Exactly as they stand, give the records below again, with no images.

START SUPPLIED MATERIAL

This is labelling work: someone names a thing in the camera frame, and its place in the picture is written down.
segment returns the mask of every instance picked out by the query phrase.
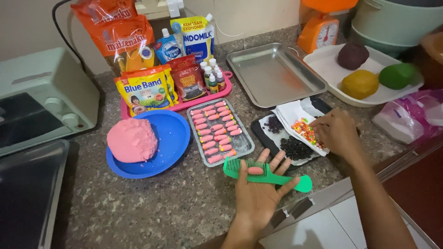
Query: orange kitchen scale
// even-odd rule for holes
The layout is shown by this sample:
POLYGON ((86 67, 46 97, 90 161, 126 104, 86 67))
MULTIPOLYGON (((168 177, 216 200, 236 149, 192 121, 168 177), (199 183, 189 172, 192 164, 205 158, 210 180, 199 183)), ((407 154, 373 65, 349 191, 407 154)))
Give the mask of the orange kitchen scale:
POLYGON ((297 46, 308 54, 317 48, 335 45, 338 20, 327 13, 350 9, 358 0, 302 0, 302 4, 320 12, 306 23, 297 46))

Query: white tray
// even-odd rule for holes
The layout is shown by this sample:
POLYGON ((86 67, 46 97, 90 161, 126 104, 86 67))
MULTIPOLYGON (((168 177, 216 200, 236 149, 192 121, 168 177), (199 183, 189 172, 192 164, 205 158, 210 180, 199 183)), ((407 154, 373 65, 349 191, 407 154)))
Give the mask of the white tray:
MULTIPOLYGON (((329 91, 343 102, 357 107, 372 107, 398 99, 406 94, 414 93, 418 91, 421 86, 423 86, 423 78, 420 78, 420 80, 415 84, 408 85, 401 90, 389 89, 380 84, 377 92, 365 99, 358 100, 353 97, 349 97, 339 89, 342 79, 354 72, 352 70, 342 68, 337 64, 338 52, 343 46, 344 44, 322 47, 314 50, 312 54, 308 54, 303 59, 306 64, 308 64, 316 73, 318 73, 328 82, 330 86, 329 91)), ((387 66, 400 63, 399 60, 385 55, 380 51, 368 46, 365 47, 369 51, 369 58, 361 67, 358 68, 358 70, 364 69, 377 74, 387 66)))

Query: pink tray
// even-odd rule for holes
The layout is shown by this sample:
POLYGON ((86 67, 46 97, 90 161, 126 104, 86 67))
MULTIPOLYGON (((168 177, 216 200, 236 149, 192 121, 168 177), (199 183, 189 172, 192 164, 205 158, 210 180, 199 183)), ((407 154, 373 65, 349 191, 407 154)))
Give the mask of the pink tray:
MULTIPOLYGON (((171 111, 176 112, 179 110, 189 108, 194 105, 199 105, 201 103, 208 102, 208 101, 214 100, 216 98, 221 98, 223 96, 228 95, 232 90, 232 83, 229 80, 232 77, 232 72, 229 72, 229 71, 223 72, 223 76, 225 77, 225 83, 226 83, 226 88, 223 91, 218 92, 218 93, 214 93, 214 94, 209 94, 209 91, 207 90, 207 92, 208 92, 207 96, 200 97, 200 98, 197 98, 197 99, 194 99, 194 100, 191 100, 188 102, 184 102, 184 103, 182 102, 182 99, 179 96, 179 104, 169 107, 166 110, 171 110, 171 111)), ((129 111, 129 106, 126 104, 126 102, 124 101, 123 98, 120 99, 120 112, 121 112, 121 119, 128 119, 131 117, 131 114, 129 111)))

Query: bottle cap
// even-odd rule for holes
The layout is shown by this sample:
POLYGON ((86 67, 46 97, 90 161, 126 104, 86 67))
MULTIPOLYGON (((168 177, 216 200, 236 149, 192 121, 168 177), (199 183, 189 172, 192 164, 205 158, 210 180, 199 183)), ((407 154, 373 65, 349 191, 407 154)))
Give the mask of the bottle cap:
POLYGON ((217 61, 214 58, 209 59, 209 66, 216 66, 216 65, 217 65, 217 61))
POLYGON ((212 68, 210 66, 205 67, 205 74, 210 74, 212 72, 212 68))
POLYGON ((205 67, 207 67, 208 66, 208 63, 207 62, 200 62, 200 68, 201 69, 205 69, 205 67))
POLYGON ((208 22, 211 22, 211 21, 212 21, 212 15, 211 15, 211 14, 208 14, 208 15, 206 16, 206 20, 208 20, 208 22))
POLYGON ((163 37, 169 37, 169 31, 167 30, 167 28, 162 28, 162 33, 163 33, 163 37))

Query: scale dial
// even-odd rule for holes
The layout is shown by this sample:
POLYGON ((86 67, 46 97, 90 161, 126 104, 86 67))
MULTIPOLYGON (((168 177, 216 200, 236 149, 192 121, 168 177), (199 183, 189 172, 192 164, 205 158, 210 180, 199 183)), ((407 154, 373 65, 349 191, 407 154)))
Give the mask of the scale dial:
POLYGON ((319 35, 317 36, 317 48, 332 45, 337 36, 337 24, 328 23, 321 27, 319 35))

END SUPPLIED MATERIAL

TASK RESULT —
This is labelling work: someone names a thing in the camera frame, and its place in the picture is written down.
segment returns the mask of every instance picked out by the query phrase.
Query: orange kitchen scale
// even-odd rule for holes
The layout is shown by this sample:
POLYGON ((86 67, 46 97, 90 161, 126 104, 86 67))
MULTIPOLYGON (((168 177, 216 200, 236 149, 192 121, 168 177), (199 183, 189 172, 192 164, 205 158, 210 180, 199 183)), ((407 154, 373 65, 349 191, 407 154)))
Give the mask of the orange kitchen scale:
POLYGON ((297 46, 308 54, 317 48, 335 45, 338 20, 327 13, 350 9, 358 0, 302 0, 302 4, 320 12, 306 23, 297 46))

Query: white tray
// even-odd rule for holes
The layout is shown by this sample:
POLYGON ((86 67, 46 97, 90 161, 126 104, 86 67))
MULTIPOLYGON (((168 177, 216 200, 236 149, 192 121, 168 177), (199 183, 189 172, 192 164, 205 158, 210 180, 199 183)), ((407 154, 373 65, 349 191, 407 154)))
Give the mask of the white tray:
MULTIPOLYGON (((329 91, 343 102, 357 107, 372 107, 398 99, 406 94, 414 93, 418 91, 421 86, 423 86, 423 78, 420 78, 420 80, 415 84, 408 85, 401 90, 389 89, 380 84, 377 92, 365 99, 358 100, 353 97, 349 97, 339 89, 342 79, 354 72, 352 70, 342 68, 337 64, 338 52, 343 46, 344 44, 322 47, 314 50, 312 54, 308 54, 303 59, 306 64, 308 64, 316 73, 318 73, 328 82, 330 86, 329 91)), ((387 66, 400 63, 399 60, 385 55, 380 51, 368 46, 365 47, 369 51, 369 58, 361 67, 358 68, 358 70, 364 69, 377 74, 387 66)))

Query: pink tray
// even-odd rule for holes
The layout is shown by this sample:
POLYGON ((86 67, 46 97, 90 161, 126 104, 86 67))
MULTIPOLYGON (((168 177, 216 200, 236 149, 192 121, 168 177), (199 183, 189 172, 192 164, 205 158, 210 180, 199 183)), ((407 154, 373 65, 349 191, 407 154)))
Give the mask of the pink tray:
MULTIPOLYGON (((171 111, 176 112, 179 110, 189 108, 194 105, 199 105, 201 103, 208 102, 208 101, 214 100, 216 98, 221 98, 223 96, 228 95, 232 90, 232 83, 229 80, 232 77, 232 72, 229 72, 229 71, 223 72, 223 76, 225 77, 225 83, 226 83, 226 88, 223 91, 218 92, 218 93, 214 93, 214 94, 209 94, 209 91, 207 90, 207 92, 208 92, 207 96, 200 97, 200 98, 197 98, 197 99, 194 99, 194 100, 191 100, 188 102, 184 102, 184 103, 182 102, 182 99, 179 96, 179 104, 169 107, 166 110, 171 110, 171 111)), ((129 111, 129 106, 126 104, 126 102, 124 101, 123 98, 120 99, 120 112, 121 112, 121 119, 128 119, 131 117, 131 114, 129 111)))

Query: bottle cap
// even-odd rule for holes
The layout is shown by this sample:
POLYGON ((86 67, 46 97, 90 161, 126 104, 86 67))
MULTIPOLYGON (((168 177, 216 200, 236 149, 192 121, 168 177), (199 183, 189 172, 192 164, 205 158, 210 180, 199 183)), ((407 154, 373 65, 349 191, 407 154)))
Give the mask of the bottle cap:
POLYGON ((217 61, 214 58, 209 59, 209 66, 216 66, 216 65, 217 65, 217 61))
POLYGON ((212 68, 210 66, 205 67, 205 74, 210 74, 212 72, 212 68))
POLYGON ((205 67, 207 67, 208 66, 208 63, 207 62, 200 62, 200 68, 201 69, 205 69, 205 67))
POLYGON ((208 22, 211 22, 211 21, 212 21, 212 15, 211 15, 211 14, 208 14, 208 15, 206 16, 206 20, 208 20, 208 22))
POLYGON ((163 37, 169 37, 169 31, 167 30, 167 28, 162 28, 162 33, 163 33, 163 37))

Query: scale dial
// even-odd rule for holes
The layout is shown by this sample:
POLYGON ((86 67, 46 97, 90 161, 126 104, 86 67))
MULTIPOLYGON (((168 177, 216 200, 236 149, 192 121, 168 177), (199 183, 189 172, 192 164, 205 158, 210 180, 199 183)), ((407 154, 373 65, 349 191, 407 154)))
Give the mask of the scale dial:
POLYGON ((319 35, 317 36, 317 48, 332 45, 337 36, 337 24, 328 23, 321 27, 319 35))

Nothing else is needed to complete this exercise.